Yesterday the Ellen MacArthur Foundation released a new report, “A new textiles economy: Redesigning fashion’s future in London.” The launch was co-hosted by Stella McCartney whose Winter 2017 ad campaign compares two different disposal sites, located on the eastern coast of Scotland. One image shows a model shot against a backdrop of “clean waste” that will be shipped to a recycling center, which is contrasted by a second photograph of a trash-packed landfill.

The MacArthur report calls for an overhaul of the wastefulness of the fashion industry and outlines certain steps to achieve it.  According to the report, today’s textile industry is operating on an “outdated linear, take-make-dispose model” that is the root cause of many environmental impacts and substantial economic value loss. Currently the throwaway nature of fashion has created a business that creates greenhouse emissions of 1.2 billion tons a year – larger than that of international flights and shipping combined. If nothing changes, by 2050 the fashion industry will use up a quarter of the world’s carbon budget. As well as being wasteful, the industry is polluting: clothes release half a million tons of microfibers into the ocean every year, equivalent to more than 50 billion plastic bottles. Microfibers are likely impossible to clean up and can enter food chains.
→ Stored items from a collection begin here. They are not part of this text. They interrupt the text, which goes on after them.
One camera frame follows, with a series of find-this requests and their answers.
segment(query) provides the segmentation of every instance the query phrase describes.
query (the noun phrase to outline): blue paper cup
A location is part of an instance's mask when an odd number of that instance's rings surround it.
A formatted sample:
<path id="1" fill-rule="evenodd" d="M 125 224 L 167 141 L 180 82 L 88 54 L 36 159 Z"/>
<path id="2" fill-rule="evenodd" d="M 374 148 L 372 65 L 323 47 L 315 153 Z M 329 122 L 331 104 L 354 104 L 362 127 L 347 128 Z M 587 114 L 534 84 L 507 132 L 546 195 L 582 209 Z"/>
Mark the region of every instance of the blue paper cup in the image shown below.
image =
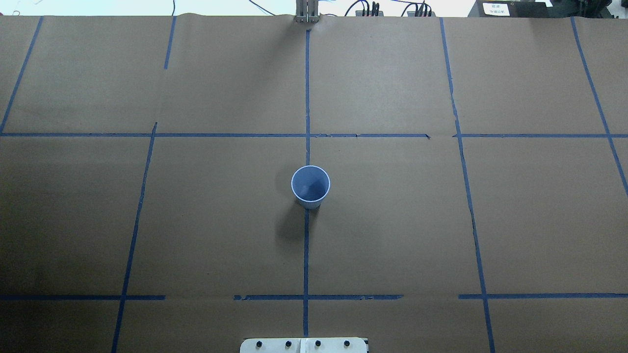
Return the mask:
<path id="1" fill-rule="evenodd" d="M 297 169 L 292 176 L 292 192 L 301 206 L 312 210 L 320 206 L 332 186 L 327 172 L 315 165 Z"/>

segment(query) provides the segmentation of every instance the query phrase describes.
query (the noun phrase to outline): blue tape
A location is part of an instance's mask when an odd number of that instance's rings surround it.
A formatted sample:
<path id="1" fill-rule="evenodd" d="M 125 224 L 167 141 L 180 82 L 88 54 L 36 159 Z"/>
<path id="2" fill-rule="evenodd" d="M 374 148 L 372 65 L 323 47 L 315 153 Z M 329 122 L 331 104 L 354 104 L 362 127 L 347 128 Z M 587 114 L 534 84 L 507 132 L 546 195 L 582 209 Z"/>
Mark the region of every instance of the blue tape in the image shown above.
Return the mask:
<path id="1" fill-rule="evenodd" d="M 481 294 L 461 294 L 461 300 L 483 299 Z M 586 299 L 586 298 L 628 298 L 628 293 L 517 293 L 517 294 L 487 294 L 488 299 Z"/>
<path id="2" fill-rule="evenodd" d="M 148 133 L 2 133 L 7 138 L 149 138 Z M 156 133 L 158 138 L 305 138 L 307 134 Z M 310 134 L 313 138 L 428 138 L 427 134 Z M 606 134 L 456 134 L 457 138 L 607 138 Z M 610 134 L 628 138 L 628 134 Z"/>
<path id="3" fill-rule="evenodd" d="M 148 177 L 148 167 L 151 164 L 151 157 L 153 155 L 153 146 L 155 142 L 155 131 L 157 130 L 157 123 L 153 126 L 153 132 L 151 133 L 151 141 L 148 145 L 148 155 L 146 157 L 146 166 L 144 167 L 144 176 L 142 178 L 142 188 L 139 192 L 138 211 L 135 215 L 135 225 L 133 227 L 133 237 L 131 238 L 131 247 L 129 248 L 129 259 L 126 263 L 126 272 L 124 273 L 124 284 L 122 285 L 122 295 L 120 300 L 120 306 L 118 308 L 118 316 L 116 320 L 116 330 L 114 331 L 114 340 L 111 345 L 111 353 L 115 353 L 117 350 L 117 342 L 120 337 L 120 328 L 122 327 L 122 316 L 124 314 L 124 302 L 126 301 L 126 293 L 129 288 L 129 278 L 131 277 L 131 266 L 133 265 L 133 254 L 135 252 L 135 244 L 138 239 L 139 230 L 139 216 L 142 213 L 142 206 L 144 204 L 144 194 L 146 192 L 146 179 Z"/>
<path id="4" fill-rule="evenodd" d="M 401 294 L 308 294 L 308 300 L 397 300 L 403 298 Z M 304 300 L 305 295 L 234 295 L 235 301 L 244 300 Z"/>
<path id="5" fill-rule="evenodd" d="M 314 138 L 431 138 L 427 134 L 311 134 Z"/>
<path id="6" fill-rule="evenodd" d="M 490 322 L 490 310 L 489 310 L 489 301 L 486 298 L 486 284 L 484 281 L 484 269 L 482 267 L 482 255 L 480 253 L 480 242 L 477 237 L 477 227 L 475 225 L 475 212 L 473 208 L 473 201 L 471 199 L 471 188 L 469 186 L 469 179 L 467 173 L 467 161 L 465 160 L 464 147 L 462 145 L 462 138 L 460 135 L 462 134 L 460 130 L 460 121 L 458 120 L 458 109 L 456 109 L 456 103 L 453 99 L 453 79 L 452 79 L 452 70 L 449 61 L 449 51 L 447 50 L 447 38 L 445 35 L 445 24 L 443 22 L 443 18 L 439 18 L 440 20 L 440 31 L 441 36 L 443 38 L 443 51 L 445 52 L 445 66 L 447 67 L 447 79 L 449 81 L 449 93 L 452 100 L 452 109 L 453 116 L 455 118 L 456 123 L 456 134 L 458 135 L 458 150 L 460 152 L 460 161 L 462 163 L 462 175 L 465 180 L 465 189 L 467 191 L 467 205 L 469 208 L 469 212 L 471 214 L 471 225 L 473 228 L 473 238 L 475 243 L 475 259 L 477 262 L 477 272 L 480 278 L 480 289 L 482 290 L 482 295 L 484 296 L 482 301 L 484 304 L 484 320 L 486 321 L 486 331 L 489 338 L 489 349 L 491 353 L 495 352 L 495 341 L 493 338 L 493 328 Z"/>
<path id="7" fill-rule="evenodd" d="M 172 49 L 172 38 L 175 36 L 175 23 L 176 16 L 172 17 L 172 24 L 170 25 L 170 39 L 168 40 L 168 50 L 166 51 L 166 61 L 163 63 L 163 69 L 168 69 L 168 62 L 170 61 L 170 50 Z"/>
<path id="8" fill-rule="evenodd" d="M 149 138 L 146 133 L 3 133 L 7 138 Z"/>
<path id="9" fill-rule="evenodd" d="M 303 300 L 303 295 L 234 295 L 234 300 Z"/>
<path id="10" fill-rule="evenodd" d="M 582 59 L 582 65 L 585 68 L 585 74 L 587 75 L 589 86 L 591 86 L 591 92 L 593 92 L 593 98 L 595 99 L 595 105 L 597 106 L 597 111 L 600 113 L 600 118 L 602 119 L 602 125 L 604 125 L 604 131 L 606 131 L 606 135 L 609 139 L 610 150 L 613 152 L 613 158 L 615 159 L 615 165 L 617 165 L 617 170 L 619 171 L 619 177 L 621 178 L 622 184 L 624 185 L 624 192 L 626 193 L 626 196 L 628 196 L 628 182 L 626 182 L 626 176 L 624 174 L 624 169 L 622 168 L 622 163 L 619 161 L 619 157 L 617 156 L 615 143 L 613 143 L 613 137 L 610 135 L 609 125 L 606 122 L 606 117 L 604 116 L 602 105 L 600 104 L 600 98 L 598 97 L 597 90 L 595 89 L 595 85 L 593 84 L 593 79 L 591 78 L 591 73 L 589 72 L 588 65 L 587 65 L 587 59 L 585 58 L 585 54 L 582 51 L 582 46 L 580 44 L 580 36 L 578 36 L 578 28 L 576 28 L 576 21 L 574 17 L 571 17 L 571 28 L 573 29 L 573 36 L 576 39 L 576 45 L 578 46 L 578 53 L 580 53 L 580 59 Z"/>
<path id="11" fill-rule="evenodd" d="M 303 336 L 307 337 L 308 329 L 308 299 L 310 296 L 310 210 L 305 210 L 305 225 L 303 227 Z"/>
<path id="12" fill-rule="evenodd" d="M 606 138 L 606 134 L 456 134 L 457 138 Z M 618 138 L 628 138 L 628 134 L 618 134 Z"/>
<path id="13" fill-rule="evenodd" d="M 304 138 L 306 134 L 159 133 L 159 138 Z"/>
<path id="14" fill-rule="evenodd" d="M 9 113 L 11 113 L 11 107 L 13 107 L 13 101 L 15 100 L 15 95 L 18 93 L 19 84 L 22 82 L 22 76 L 24 76 L 24 70 L 26 70 L 26 64 L 28 64 L 28 59 L 31 57 L 31 53 L 33 52 L 33 47 L 35 46 L 35 41 L 37 40 L 37 36 L 39 35 L 39 30 L 41 29 L 41 23 L 43 22 L 43 16 L 40 16 L 39 22 L 37 22 L 37 28 L 35 28 L 35 33 L 33 33 L 33 39 L 31 39 L 31 45 L 28 47 L 28 51 L 26 52 L 26 57 L 24 58 L 24 62 L 22 63 L 22 68 L 19 70 L 19 75 L 17 81 L 15 81 L 15 86 L 13 86 L 13 92 L 11 93 L 11 98 L 9 98 L 9 103 L 6 106 L 6 110 L 4 111 L 4 118 L 2 119 L 2 123 L 0 123 L 0 134 L 4 131 L 4 126 L 6 125 L 7 119 L 9 119 Z"/>
<path id="15" fill-rule="evenodd" d="M 305 165 L 310 165 L 310 31 L 305 31 Z"/>
<path id="16" fill-rule="evenodd" d="M 327 295 L 310 295 L 311 300 L 397 300 L 403 298 L 401 294 L 383 294 L 383 295 L 346 295 L 346 294 L 327 294 Z"/>
<path id="17" fill-rule="evenodd" d="M 0 295 L 3 300 L 120 300 L 120 295 Z M 166 300 L 165 295 L 129 295 L 126 300 Z"/>

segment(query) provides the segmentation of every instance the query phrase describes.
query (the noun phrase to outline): electrical wire
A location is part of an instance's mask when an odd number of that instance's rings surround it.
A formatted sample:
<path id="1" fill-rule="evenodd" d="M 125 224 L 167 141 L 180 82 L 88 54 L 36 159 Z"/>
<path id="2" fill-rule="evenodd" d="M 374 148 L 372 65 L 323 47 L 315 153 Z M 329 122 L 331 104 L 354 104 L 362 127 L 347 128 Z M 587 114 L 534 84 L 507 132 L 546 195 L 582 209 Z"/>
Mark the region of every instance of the electrical wire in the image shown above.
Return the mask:
<path id="1" fill-rule="evenodd" d="M 270 15 L 272 15 L 272 16 L 275 16 L 275 14 L 274 14 L 274 13 L 272 13 L 272 12 L 268 11 L 267 9 L 264 9 L 263 7 L 261 7 L 260 5 L 258 5 L 255 1 L 253 1 L 253 0 L 249 0 L 249 2 L 250 2 L 251 4 L 253 4 L 253 5 L 257 6 L 257 8 L 258 8 L 258 9 L 260 9 L 260 10 L 264 11 L 265 13 L 268 13 L 268 14 L 270 14 Z"/>
<path id="2" fill-rule="evenodd" d="M 408 4 L 406 6 L 406 8 L 403 9 L 403 13 L 401 13 L 401 17 L 403 17 L 403 15 L 406 14 L 406 11 L 412 5 L 414 5 L 414 16 L 415 17 L 431 17 L 431 14 L 432 14 L 431 6 L 428 3 L 426 3 L 425 1 L 423 1 L 422 3 L 411 3 L 409 1 L 400 1 L 400 0 L 392 0 L 392 1 L 397 1 L 399 3 L 407 3 Z"/>
<path id="3" fill-rule="evenodd" d="M 369 6 L 369 2 L 368 1 L 366 1 L 366 0 L 357 0 L 356 2 L 351 4 L 351 6 L 349 6 L 349 8 L 347 9 L 347 12 L 345 13 L 345 16 L 349 14 L 349 11 L 351 11 L 351 8 L 354 7 L 357 3 L 362 3 L 362 16 L 364 16 L 364 11 L 365 10 L 366 10 L 367 14 L 371 10 L 371 7 Z"/>
<path id="4" fill-rule="evenodd" d="M 403 12 L 401 13 L 401 17 L 403 17 L 403 15 L 406 14 L 406 11 L 408 10 L 408 8 L 410 6 L 414 5 L 414 15 L 416 16 L 416 14 L 419 12 L 419 4 L 417 3 L 409 3 L 405 9 L 403 9 Z"/>

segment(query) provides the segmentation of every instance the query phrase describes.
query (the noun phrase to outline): grid line
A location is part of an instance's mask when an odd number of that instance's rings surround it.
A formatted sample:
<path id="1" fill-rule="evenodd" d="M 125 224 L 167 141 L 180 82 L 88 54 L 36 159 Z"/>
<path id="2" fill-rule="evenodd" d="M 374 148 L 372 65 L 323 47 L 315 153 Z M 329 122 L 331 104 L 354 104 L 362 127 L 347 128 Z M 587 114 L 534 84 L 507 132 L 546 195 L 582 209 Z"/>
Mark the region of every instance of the grid line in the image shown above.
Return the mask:
<path id="1" fill-rule="evenodd" d="M 121 295 L 0 295 L 0 301 L 13 300 L 120 300 Z M 128 295 L 125 300 L 166 300 L 165 295 Z"/>
<path id="2" fill-rule="evenodd" d="M 481 294 L 461 294 L 458 299 L 477 300 L 483 299 Z M 495 299 L 574 299 L 574 298 L 628 298 L 628 293 L 496 293 L 487 294 L 486 297 Z"/>
<path id="3" fill-rule="evenodd" d="M 447 79 L 449 81 L 449 93 L 450 93 L 450 98 L 452 100 L 452 110 L 453 110 L 453 116 L 455 118 L 456 133 L 458 136 L 457 140 L 458 140 L 458 150 L 460 152 L 460 162 L 462 164 L 462 176 L 465 180 L 465 189 L 467 193 L 467 205 L 468 205 L 469 213 L 471 215 L 471 226 L 473 230 L 473 238 L 474 238 L 474 243 L 475 243 L 475 260 L 477 262 L 477 272 L 480 278 L 480 289 L 482 290 L 482 303 L 484 304 L 484 320 L 486 322 L 486 331 L 487 331 L 487 335 L 489 339 L 489 349 L 491 353 L 494 353 L 495 342 L 493 338 L 493 328 L 490 322 L 489 301 L 486 295 L 486 283 L 484 281 L 484 269 L 482 267 L 482 255 L 480 253 L 480 242 L 477 237 L 477 227 L 475 224 L 475 212 L 473 208 L 473 200 L 471 199 L 471 188 L 469 185 L 469 177 L 468 177 L 468 172 L 467 172 L 467 161 L 465 160 L 462 137 L 460 137 L 462 132 L 460 130 L 460 120 L 458 119 L 458 109 L 456 108 L 456 102 L 454 101 L 454 98 L 453 98 L 453 79 L 452 79 L 451 65 L 449 62 L 449 52 L 447 50 L 447 36 L 445 35 L 445 23 L 443 21 L 443 18 L 440 18 L 439 20 L 440 20 L 441 36 L 443 38 L 443 51 L 445 52 L 445 66 L 447 68 Z"/>
<path id="4" fill-rule="evenodd" d="M 144 167 L 144 176 L 142 178 L 142 188 L 139 193 L 138 210 L 135 215 L 135 225 L 133 226 L 133 236 L 131 238 L 131 247 L 129 248 L 129 259 L 126 263 L 126 272 L 124 274 L 124 282 L 122 284 L 122 294 L 120 295 L 120 305 L 118 308 L 118 316 L 116 320 L 116 329 L 114 331 L 114 339 L 111 345 L 111 353 L 116 353 L 118 338 L 120 337 L 120 328 L 122 327 L 122 317 L 124 315 L 124 303 L 126 301 L 126 293 L 129 289 L 129 278 L 131 277 L 131 266 L 133 265 L 133 255 L 135 253 L 135 244 L 138 239 L 139 230 L 139 217 L 142 213 L 142 206 L 144 204 L 144 194 L 146 193 L 146 179 L 148 177 L 148 167 L 151 164 L 151 157 L 153 155 L 153 146 L 155 142 L 155 131 L 157 130 L 157 123 L 153 126 L 153 132 L 151 134 L 151 141 L 148 145 L 148 155 L 146 157 L 146 166 Z"/>
<path id="5" fill-rule="evenodd" d="M 453 138 L 628 138 L 628 134 L 455 134 Z M 5 138 L 150 138 L 150 133 L 1 133 Z M 155 138 L 306 138 L 299 133 L 156 133 Z M 429 134 L 316 133 L 311 138 L 426 138 Z"/>
<path id="6" fill-rule="evenodd" d="M 176 24 L 176 16 L 172 16 L 172 24 L 170 25 L 170 39 L 168 39 L 168 49 L 166 51 L 166 60 L 163 63 L 163 69 L 168 69 L 168 64 L 170 62 L 170 50 L 172 49 L 172 39 L 175 36 L 175 24 Z"/>
<path id="7" fill-rule="evenodd" d="M 595 84 L 593 84 L 593 79 L 591 78 L 591 73 L 589 72 L 587 65 L 587 59 L 585 58 L 585 54 L 582 51 L 580 37 L 578 36 L 578 28 L 576 27 L 576 20 L 574 17 L 571 17 L 571 28 L 573 29 L 573 37 L 576 39 L 576 46 L 578 47 L 578 53 L 580 54 L 580 59 L 582 60 L 582 66 L 585 69 L 585 74 L 587 75 L 589 86 L 591 86 L 591 93 L 593 93 L 593 98 L 595 99 L 597 111 L 600 113 L 600 119 L 602 120 L 602 125 L 604 125 L 604 131 L 606 132 L 606 136 L 609 139 L 610 150 L 613 152 L 613 158 L 615 159 L 615 164 L 617 165 L 617 170 L 619 171 L 619 177 L 621 178 L 622 184 L 624 185 L 624 192 L 626 193 L 626 196 L 628 196 L 628 182 L 626 182 L 622 163 L 619 161 L 619 157 L 617 156 L 617 150 L 615 149 L 615 143 L 613 143 L 613 137 L 610 135 L 609 124 L 607 123 L 606 117 L 604 116 L 604 110 L 602 110 L 600 97 L 598 97 L 597 90 L 595 89 Z"/>
<path id="8" fill-rule="evenodd" d="M 4 126 L 6 125 L 6 121 L 9 119 L 9 114 L 11 113 L 11 107 L 13 107 L 13 101 L 15 100 L 15 95 L 18 93 L 19 84 L 22 82 L 22 76 L 24 76 L 24 71 L 26 70 L 28 59 L 31 57 L 31 53 L 33 52 L 33 47 L 35 47 L 35 41 L 37 40 L 37 36 L 39 35 L 39 30 L 41 29 L 42 22 L 43 22 L 43 16 L 40 16 L 39 22 L 37 22 L 37 27 L 35 28 L 35 33 L 33 33 L 33 39 L 31 39 L 31 45 L 28 47 L 28 51 L 26 52 L 26 57 L 24 57 L 24 62 L 22 63 L 22 67 L 19 70 L 18 79 L 15 81 L 15 86 L 13 86 L 13 92 L 11 93 L 11 98 L 9 98 L 9 103 L 7 104 L 6 110 L 4 111 L 4 117 L 2 119 L 2 123 L 0 123 L 0 134 L 4 131 Z"/>
<path id="9" fill-rule="evenodd" d="M 403 295 L 397 294 L 308 294 L 308 300 L 397 300 L 401 299 Z M 303 300 L 305 295 L 234 295 L 235 301 L 245 300 Z"/>

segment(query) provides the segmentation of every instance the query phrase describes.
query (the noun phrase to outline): white label
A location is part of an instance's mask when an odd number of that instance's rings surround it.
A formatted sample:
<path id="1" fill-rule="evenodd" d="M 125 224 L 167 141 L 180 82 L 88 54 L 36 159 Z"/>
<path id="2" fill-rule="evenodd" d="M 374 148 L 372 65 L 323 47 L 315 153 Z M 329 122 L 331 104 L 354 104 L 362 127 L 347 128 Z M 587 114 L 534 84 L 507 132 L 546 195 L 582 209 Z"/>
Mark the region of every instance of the white label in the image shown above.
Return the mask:
<path id="1" fill-rule="evenodd" d="M 492 16 L 510 16 L 508 11 L 508 4 L 491 4 L 482 3 L 484 6 L 484 13 Z"/>
The report outlines a vision and sets out ambitions and actions – based on the principles of a circular economy – to design out negative impacts and capture a USD 500 billion economic opportunity by truly transforming the way clothes are designed, sold, and used. In this new model, clothes, fabric, and fibers re-enter the economy after use and never end up as waste. This vision relies on four main ambitions:

  • Phase out toxic substances and microfibers, by aligning industry efforts and coordinate innovation to create safe material cycles.
  • Transform the way clothes are designed, sold and used to break free from their increasingly disposable nature, by scaling up clothing rentals; making durability more attractive; and increasing clothing utilization through brand commitments and policy.
  • Radically improve recycling by transforming clothing design, collection and reprocessing; pursuing innovation to improve the economics and quality of recycling; stimulating demand for recycling materials; and implementing clothing collection at scale.
  • Make effective use of resources and move to renewable inputs.

Creating a new textiles economy sets a new level of ambition for the fashion industry, and will require an unprecedented scale and depth of collaboration. So far over 40 industry leaders have endorsed the new vision and report, and now the Ellen MacArthur Foundation is calling on the entire industry to rally behind this new vision and to launch a new wave of cross-industry collaboration and innovation to achieve it.